Subject: Re: [xsl] exercise in complex grouping|
From: "Martin Honnen martin.honnen@xxxxxx" <xsl-list-service@xxxxxxxxxxxxxxxxxxxxxx>
Date: Tue, 12 May 2020 09:45:25 -0000
I have a moderately sizable TEI file (~31,000 text nodes with ~100,400 "words" or ~688,000 characters; ~20,000 elements, ~15,000 attributes). Somewhere in all that mess there are a few pairs of elements for which I need some special processing.
Say each pair is an <A> and a <B>. I can find each <B> by XPath quite trivially. In addition, for every pair, <B> has a @target that points to the corresponding <A> via a bare name identifier URL. Furthermore, every <B> in the document is part of such a pair. (Which is why it is so trivial to find them via XPath. The same can not be said for <A>: there are *lots* of <A> elements that are not part of an <A>-<B> pair; but none, of course, that bear that particular @xml:id, so they can be found by XPath.
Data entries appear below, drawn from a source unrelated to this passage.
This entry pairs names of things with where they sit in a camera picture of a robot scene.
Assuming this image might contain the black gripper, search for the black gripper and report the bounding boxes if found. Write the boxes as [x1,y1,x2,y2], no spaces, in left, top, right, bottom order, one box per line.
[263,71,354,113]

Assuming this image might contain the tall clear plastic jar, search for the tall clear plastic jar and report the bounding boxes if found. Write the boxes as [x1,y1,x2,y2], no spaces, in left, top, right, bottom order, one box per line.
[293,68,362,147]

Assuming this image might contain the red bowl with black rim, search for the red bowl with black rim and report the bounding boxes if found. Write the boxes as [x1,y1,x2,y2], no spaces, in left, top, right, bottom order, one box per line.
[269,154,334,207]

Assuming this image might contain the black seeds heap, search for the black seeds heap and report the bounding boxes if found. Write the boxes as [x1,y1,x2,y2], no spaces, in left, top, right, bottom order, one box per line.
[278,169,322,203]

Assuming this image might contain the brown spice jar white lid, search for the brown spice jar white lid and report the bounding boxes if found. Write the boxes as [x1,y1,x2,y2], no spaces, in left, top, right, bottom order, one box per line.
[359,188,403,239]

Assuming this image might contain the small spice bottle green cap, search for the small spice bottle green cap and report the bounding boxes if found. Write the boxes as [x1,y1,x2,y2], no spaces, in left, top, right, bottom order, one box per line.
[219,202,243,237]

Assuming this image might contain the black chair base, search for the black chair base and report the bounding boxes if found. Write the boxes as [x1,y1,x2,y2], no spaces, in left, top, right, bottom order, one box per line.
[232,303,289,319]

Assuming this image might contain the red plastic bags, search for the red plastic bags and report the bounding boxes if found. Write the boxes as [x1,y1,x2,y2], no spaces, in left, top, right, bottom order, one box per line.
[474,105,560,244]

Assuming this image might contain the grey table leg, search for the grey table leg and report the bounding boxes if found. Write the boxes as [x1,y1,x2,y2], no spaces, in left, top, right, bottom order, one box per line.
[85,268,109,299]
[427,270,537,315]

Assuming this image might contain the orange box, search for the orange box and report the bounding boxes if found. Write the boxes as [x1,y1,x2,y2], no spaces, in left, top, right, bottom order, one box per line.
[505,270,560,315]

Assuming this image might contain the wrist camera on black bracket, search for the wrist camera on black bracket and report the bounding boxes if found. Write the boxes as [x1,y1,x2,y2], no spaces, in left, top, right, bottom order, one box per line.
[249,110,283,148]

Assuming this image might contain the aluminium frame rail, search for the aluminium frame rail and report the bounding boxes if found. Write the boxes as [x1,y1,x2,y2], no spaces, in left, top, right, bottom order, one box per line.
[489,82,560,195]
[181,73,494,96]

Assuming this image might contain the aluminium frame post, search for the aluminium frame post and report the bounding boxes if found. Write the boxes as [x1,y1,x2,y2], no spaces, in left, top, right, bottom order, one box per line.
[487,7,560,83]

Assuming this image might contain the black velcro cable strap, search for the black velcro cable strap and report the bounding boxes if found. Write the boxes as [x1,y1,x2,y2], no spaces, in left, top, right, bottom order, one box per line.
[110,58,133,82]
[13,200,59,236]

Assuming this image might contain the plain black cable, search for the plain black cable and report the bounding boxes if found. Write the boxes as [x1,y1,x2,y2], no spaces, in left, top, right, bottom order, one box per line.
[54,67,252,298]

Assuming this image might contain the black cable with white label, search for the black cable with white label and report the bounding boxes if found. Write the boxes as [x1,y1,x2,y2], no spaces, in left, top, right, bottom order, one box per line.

It's just easy, not trivial. :-)
In general, there can be other nodes between <A> and <B>, and there will be cases in which <B> precedes rather than follows the <A> it points to. E.g.,
blah blah blah <d><e>blah</e> blah <B target="#A1">blort</B> <f>monkey</f> shines <A xml:id="A1">snort</A> blah</d>
I want to be able to handle these cases, too.
For the foreseeable future, there will never be another <B> in between a <B> and the <A> it points to, and each <B> will be a child of the same element as the <A> it points to. (I.e., no overlap problems.) But as soon as I say these complications will never happen, the very next day the editors will gleeful send e-mail saying they have found such a case. But for now, if needed, I'm willing to write code that presumes it won't happen.
What I want for output is to be able to wrap the <B> with the <A> it points to, *and everything in between* in a <C>.
blah blah blah <d><e>blah</e> blah <C xml:id="A1Container"> <B target="#A1">blort</B> <f>monkey</f> shines <A xml:id="A1">snort</A> </C> blah</d>
I am 90% confident I can write some messy XSLT 1.0 Muenchian grouping code that does this. (Although I suspect it would take two passes, one for <A> precedes <B>, another for <B> precedes <A>; but I don't care about two passes at all, and would not even care if it took N passes.) But I am equally confident there is a much better <xsl:for-each-group> method that, at the moment, I simply can't wrap my head around.
In XSLT 2 and later you have <xsl:for-each-group select="node()" group-starting-with="B[@target]"> Furthermore using `id(substring(@target, 2)` would give you the A element so you can use the << operator or you can use a nested group-ending-with to identify the A and the items in between.
I have not understood what you want to do for input where the B follows the A element.